Record excerpts:
• • • •

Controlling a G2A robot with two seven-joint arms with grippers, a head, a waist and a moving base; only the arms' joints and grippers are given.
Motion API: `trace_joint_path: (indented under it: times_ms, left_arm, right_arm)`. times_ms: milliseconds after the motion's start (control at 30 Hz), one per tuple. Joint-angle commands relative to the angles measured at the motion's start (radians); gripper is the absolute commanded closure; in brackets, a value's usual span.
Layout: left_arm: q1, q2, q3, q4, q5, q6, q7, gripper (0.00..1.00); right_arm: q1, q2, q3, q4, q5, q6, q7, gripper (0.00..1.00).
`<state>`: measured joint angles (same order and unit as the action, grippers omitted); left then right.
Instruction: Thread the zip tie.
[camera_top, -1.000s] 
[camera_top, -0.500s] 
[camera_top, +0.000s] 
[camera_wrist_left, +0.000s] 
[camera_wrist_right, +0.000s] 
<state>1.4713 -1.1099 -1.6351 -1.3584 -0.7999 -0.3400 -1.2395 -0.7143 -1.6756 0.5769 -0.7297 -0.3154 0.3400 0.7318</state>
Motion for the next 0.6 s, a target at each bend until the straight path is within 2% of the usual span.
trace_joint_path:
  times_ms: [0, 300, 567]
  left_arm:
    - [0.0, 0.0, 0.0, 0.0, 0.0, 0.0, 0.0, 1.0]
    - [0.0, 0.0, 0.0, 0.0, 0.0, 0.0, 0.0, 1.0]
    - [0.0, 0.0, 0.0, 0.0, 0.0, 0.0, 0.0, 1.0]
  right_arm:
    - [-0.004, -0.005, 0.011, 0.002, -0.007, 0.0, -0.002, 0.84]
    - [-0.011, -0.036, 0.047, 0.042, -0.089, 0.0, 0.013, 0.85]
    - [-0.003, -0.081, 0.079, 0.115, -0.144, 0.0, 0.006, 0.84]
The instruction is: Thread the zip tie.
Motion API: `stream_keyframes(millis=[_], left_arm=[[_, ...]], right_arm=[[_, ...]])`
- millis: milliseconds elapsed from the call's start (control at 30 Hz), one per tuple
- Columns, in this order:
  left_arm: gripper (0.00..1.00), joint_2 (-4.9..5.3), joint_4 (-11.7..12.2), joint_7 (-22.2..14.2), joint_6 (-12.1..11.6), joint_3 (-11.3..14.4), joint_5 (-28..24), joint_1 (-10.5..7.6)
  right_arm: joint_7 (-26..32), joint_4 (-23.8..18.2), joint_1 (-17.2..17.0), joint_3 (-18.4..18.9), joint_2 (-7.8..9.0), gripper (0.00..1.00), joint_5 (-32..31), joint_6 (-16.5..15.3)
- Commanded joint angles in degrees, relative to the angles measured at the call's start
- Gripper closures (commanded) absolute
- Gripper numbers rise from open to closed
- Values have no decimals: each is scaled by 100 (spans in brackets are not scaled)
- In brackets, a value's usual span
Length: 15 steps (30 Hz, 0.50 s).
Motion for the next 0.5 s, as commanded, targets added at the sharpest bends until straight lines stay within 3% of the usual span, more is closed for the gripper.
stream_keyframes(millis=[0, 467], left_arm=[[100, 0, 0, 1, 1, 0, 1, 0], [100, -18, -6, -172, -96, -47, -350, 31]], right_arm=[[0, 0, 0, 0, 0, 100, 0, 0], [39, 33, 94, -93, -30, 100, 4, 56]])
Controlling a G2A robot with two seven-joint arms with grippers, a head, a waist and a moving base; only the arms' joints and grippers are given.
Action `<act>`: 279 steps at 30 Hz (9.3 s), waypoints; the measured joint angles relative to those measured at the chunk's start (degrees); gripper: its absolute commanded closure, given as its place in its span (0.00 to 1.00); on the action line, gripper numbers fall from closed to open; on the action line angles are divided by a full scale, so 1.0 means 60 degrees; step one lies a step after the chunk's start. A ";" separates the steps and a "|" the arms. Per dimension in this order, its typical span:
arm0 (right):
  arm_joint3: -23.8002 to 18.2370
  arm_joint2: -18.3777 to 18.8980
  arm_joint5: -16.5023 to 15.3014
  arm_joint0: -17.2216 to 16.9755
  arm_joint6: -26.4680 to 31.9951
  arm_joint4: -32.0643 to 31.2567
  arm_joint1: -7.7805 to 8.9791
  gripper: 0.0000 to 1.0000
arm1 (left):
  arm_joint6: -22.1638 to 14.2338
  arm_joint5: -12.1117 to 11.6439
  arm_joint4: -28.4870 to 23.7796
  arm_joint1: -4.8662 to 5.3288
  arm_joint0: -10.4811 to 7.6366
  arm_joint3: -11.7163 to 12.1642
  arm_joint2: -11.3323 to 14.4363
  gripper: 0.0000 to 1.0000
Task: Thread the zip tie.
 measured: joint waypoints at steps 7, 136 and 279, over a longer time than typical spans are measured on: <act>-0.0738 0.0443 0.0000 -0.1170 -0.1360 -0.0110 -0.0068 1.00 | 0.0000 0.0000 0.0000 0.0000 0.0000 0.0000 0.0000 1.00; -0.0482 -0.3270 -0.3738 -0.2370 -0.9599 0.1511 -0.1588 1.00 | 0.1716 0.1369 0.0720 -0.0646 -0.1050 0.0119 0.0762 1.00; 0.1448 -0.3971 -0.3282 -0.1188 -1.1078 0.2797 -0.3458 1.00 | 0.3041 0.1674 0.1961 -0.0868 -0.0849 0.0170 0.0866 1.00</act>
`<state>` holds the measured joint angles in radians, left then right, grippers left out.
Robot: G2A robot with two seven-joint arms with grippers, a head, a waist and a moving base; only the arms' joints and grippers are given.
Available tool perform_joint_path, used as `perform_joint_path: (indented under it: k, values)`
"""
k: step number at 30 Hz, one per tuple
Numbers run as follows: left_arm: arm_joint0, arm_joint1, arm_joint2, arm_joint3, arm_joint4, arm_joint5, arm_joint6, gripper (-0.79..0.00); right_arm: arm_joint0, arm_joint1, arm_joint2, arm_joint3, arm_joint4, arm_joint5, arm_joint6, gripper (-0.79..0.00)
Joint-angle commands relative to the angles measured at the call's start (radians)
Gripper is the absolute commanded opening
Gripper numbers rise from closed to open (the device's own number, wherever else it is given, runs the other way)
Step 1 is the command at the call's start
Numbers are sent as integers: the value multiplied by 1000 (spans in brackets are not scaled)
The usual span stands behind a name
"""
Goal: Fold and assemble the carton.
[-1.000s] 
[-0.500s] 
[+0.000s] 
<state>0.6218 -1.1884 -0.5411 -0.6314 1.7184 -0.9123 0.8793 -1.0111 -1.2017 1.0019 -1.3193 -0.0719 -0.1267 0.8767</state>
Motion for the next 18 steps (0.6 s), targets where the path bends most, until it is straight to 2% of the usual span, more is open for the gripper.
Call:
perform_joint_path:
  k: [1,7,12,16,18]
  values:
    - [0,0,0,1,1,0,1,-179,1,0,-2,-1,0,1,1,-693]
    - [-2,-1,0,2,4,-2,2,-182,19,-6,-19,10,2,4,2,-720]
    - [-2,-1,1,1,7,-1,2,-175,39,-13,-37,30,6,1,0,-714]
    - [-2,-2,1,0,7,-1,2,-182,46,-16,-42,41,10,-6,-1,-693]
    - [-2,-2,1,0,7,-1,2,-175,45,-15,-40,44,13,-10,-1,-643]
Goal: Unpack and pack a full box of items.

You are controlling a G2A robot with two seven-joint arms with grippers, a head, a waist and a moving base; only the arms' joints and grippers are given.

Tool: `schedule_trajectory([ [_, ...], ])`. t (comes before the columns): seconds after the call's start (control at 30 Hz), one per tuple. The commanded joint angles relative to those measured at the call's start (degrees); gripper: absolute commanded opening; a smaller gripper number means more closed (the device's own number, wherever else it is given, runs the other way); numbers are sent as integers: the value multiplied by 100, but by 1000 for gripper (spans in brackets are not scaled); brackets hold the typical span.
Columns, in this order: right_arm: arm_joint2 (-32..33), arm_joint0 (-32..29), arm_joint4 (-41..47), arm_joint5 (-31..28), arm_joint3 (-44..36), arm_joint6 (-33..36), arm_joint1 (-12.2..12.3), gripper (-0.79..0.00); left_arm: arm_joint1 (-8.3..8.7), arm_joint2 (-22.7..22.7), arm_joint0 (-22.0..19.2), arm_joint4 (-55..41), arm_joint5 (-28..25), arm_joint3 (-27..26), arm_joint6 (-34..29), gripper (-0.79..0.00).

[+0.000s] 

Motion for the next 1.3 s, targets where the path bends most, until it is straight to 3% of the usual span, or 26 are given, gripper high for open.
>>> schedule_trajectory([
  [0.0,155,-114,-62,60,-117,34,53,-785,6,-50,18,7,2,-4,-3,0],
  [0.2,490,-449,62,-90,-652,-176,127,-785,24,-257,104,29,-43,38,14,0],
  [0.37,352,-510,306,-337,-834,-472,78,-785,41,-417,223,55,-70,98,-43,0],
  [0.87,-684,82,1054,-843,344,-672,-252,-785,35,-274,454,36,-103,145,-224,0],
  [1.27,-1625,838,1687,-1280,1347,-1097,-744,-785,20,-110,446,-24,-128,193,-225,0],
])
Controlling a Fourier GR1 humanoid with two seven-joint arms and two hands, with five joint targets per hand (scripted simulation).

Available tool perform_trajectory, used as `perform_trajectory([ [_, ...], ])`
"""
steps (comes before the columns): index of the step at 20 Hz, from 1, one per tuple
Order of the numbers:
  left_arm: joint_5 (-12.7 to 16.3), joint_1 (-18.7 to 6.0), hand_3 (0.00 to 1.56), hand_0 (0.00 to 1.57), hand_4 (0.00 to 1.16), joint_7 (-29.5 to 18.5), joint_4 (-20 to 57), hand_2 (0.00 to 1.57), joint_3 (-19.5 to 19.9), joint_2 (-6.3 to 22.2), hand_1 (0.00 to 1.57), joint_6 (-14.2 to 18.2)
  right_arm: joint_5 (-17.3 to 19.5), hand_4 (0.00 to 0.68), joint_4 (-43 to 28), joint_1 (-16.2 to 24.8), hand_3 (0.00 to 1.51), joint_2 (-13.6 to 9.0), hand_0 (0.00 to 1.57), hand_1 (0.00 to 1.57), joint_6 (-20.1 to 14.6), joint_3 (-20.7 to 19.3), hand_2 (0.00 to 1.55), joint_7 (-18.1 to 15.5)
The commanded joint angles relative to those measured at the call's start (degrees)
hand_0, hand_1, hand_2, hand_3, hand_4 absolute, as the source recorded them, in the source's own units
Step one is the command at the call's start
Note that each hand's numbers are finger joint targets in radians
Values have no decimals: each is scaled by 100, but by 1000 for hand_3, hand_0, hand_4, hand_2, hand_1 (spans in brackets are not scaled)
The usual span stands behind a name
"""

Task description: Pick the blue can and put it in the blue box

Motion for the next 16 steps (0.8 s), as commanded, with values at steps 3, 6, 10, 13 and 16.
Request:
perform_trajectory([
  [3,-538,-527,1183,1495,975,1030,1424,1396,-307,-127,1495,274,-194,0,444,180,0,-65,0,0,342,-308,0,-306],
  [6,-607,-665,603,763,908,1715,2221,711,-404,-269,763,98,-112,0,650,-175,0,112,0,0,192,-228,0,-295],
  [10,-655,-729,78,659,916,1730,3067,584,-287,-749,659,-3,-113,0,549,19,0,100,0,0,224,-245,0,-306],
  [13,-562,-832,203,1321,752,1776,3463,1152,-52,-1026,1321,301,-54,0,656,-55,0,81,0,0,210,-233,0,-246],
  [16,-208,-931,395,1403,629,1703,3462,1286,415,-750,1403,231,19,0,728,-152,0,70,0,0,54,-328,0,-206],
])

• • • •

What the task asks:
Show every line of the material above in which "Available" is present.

Answer section:
Available tool perform_joint_path, used as `perform_joint_path: (indented under it: k, values)`
Available tool perform_trajectory, used as `perform_trajectory([ [_, ...], ])`

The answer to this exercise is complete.